Start of Block
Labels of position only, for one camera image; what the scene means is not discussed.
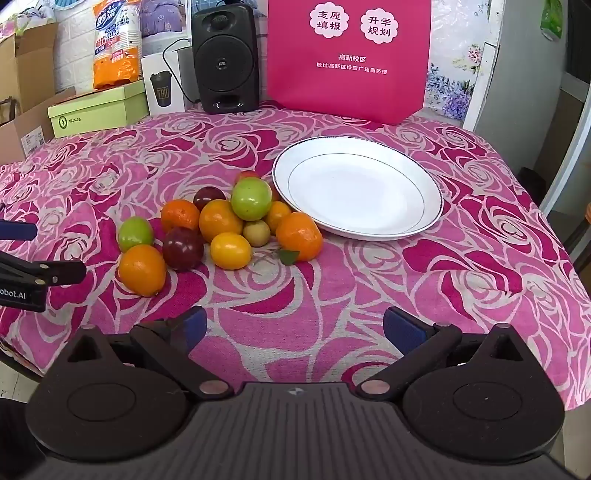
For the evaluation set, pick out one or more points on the black speaker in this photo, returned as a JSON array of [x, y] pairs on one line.
[[226, 60]]

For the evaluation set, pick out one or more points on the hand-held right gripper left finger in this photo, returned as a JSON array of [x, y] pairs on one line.
[[191, 325]]

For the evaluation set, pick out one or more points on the small green apple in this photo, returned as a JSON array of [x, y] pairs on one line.
[[135, 233]]

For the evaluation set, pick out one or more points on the green packet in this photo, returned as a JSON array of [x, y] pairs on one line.
[[552, 18]]

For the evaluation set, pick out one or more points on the floral cloth bundle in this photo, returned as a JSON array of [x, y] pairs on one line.
[[14, 27]]

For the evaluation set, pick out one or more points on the black bin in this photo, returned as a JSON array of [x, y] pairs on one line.
[[531, 184]]

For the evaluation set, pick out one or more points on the light green box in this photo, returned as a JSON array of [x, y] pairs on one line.
[[101, 115]]

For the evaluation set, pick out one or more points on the purple bedding poster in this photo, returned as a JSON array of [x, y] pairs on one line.
[[161, 23]]

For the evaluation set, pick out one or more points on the tangerine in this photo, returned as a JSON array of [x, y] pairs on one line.
[[178, 214], [300, 236]]

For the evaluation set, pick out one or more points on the yellow orange citrus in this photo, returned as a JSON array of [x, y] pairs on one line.
[[230, 251]]

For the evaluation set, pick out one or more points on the magenta bag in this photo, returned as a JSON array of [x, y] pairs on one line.
[[346, 92]]

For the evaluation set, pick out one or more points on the round orange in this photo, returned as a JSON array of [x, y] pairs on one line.
[[219, 220]]

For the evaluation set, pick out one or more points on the small orange citrus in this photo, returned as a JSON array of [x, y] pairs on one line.
[[278, 214]]

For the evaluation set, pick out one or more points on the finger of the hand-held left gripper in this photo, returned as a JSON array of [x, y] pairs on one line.
[[18, 230], [60, 272]]

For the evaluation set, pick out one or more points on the smooth orange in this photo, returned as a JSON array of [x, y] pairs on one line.
[[142, 271]]

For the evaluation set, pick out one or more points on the white box with cup print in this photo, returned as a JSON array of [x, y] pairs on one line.
[[154, 64]]

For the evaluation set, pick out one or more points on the small dark plum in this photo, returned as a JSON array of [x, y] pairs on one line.
[[207, 196]]

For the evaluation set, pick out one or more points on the white plate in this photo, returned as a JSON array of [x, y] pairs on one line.
[[360, 184]]

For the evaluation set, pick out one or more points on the flat cardboard box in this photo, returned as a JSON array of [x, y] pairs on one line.
[[23, 134]]

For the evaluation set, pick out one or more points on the orange packet of paper cups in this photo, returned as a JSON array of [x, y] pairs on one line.
[[115, 69]]

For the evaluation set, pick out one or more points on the large green apple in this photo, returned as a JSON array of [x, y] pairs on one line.
[[251, 198]]

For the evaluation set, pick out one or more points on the large dark red plum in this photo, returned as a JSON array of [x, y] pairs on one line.
[[182, 249]]

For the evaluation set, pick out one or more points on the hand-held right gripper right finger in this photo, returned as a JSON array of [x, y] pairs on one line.
[[401, 327]]

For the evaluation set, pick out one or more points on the large blue paper fan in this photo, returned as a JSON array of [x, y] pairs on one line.
[[74, 2]]

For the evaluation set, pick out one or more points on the pink rose tablecloth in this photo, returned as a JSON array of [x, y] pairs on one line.
[[323, 286]]

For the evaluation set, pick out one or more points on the floral printed sheet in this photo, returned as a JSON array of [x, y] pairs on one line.
[[448, 92]]

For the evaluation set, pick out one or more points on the green leaf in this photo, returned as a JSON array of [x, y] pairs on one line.
[[288, 257]]

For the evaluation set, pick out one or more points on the small yellow plum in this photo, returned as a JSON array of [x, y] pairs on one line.
[[256, 233]]
End of Block
Give the records back exactly. Leave the pictures out.

Labels of position only, for one camera image; what the scene means is not discussed.
For the evaluation set, pick out one or more points on the black speaker in this photo, returned as a JSON array of [x, y] pairs on one line.
[[226, 60]]

For the evaluation set, pick out one or more points on the hand-held right gripper left finger in this photo, returned as a JSON array of [x, y] pairs on one line.
[[191, 325]]

For the evaluation set, pick out one or more points on the small green apple in this photo, returned as a JSON array of [x, y] pairs on one line.
[[135, 233]]

For the evaluation set, pick out one or more points on the green packet in this photo, returned as a JSON array of [x, y] pairs on one line.
[[552, 18]]

For the evaluation set, pick out one or more points on the floral cloth bundle in this photo, returned as a JSON array of [x, y] pairs on one line.
[[14, 27]]

For the evaluation set, pick out one or more points on the black bin in this photo, returned as a JSON array of [x, y] pairs on one line.
[[531, 184]]

For the evaluation set, pick out one or more points on the light green box in this photo, returned as a JSON array of [x, y] pairs on one line.
[[101, 115]]

For the evaluation set, pick out one or more points on the purple bedding poster in this photo, returned as a JSON array of [x, y] pairs on one line.
[[161, 23]]

For the evaluation set, pick out one or more points on the tangerine in this photo, returned as a JSON array of [x, y] pairs on one line.
[[178, 214], [300, 236]]

For the evaluation set, pick out one or more points on the yellow orange citrus in this photo, returned as a JSON array of [x, y] pairs on one line.
[[230, 251]]

For the evaluation set, pick out one or more points on the magenta bag in this photo, returned as a JSON array of [x, y] pairs on one line.
[[346, 92]]

For the evaluation set, pick out one or more points on the round orange in this photo, returned as a JSON array of [x, y] pairs on one line.
[[219, 220]]

For the evaluation set, pick out one or more points on the small orange citrus in this photo, returned as a JSON array of [x, y] pairs on one line.
[[278, 214]]

For the evaluation set, pick out one or more points on the finger of the hand-held left gripper in this photo, returned as a JSON array of [x, y] pairs on one line.
[[18, 230], [60, 272]]

For the evaluation set, pick out one or more points on the smooth orange in this photo, returned as a JSON array of [x, y] pairs on one line.
[[142, 271]]

For the evaluation set, pick out one or more points on the white box with cup print in this photo, returned as a JSON array of [x, y] pairs on one line.
[[154, 64]]

For the evaluation set, pick out one or more points on the small dark plum in this photo, returned as a JSON array of [x, y] pairs on one line.
[[207, 196]]

For the evaluation set, pick out one or more points on the white plate in this photo, returned as a JSON array of [x, y] pairs on one line.
[[360, 184]]

For the evaluation set, pick out one or more points on the flat cardboard box in this photo, returned as a JSON array of [x, y] pairs on one line.
[[23, 134]]

For the evaluation set, pick out one or more points on the orange packet of paper cups in this photo, returned as a JSON array of [x, y] pairs on one line.
[[115, 69]]

For the evaluation set, pick out one or more points on the large green apple in this photo, returned as a JSON array of [x, y] pairs on one line.
[[251, 198]]

For the evaluation set, pick out one or more points on the large dark red plum in this photo, returned as a JSON array of [x, y] pairs on one line.
[[182, 249]]

For the evaluation set, pick out one or more points on the hand-held right gripper right finger in this photo, returned as a JSON array of [x, y] pairs on one line.
[[401, 327]]

For the evaluation set, pick out one or more points on the large blue paper fan in this photo, returned as a JSON array of [x, y] pairs on one line.
[[74, 2]]

For the evaluation set, pick out one or more points on the pink rose tablecloth in this photo, returned as a JSON array of [x, y] pairs on one line.
[[323, 286]]

For the evaluation set, pick out one or more points on the floral printed sheet in this photo, returned as a JSON array of [x, y] pairs on one line.
[[448, 92]]

For the evaluation set, pick out one or more points on the green leaf in this photo, returned as a JSON array of [x, y] pairs on one line.
[[288, 257]]

For the evaluation set, pick out one or more points on the small yellow plum in this photo, returned as a JSON array of [x, y] pairs on one line.
[[256, 233]]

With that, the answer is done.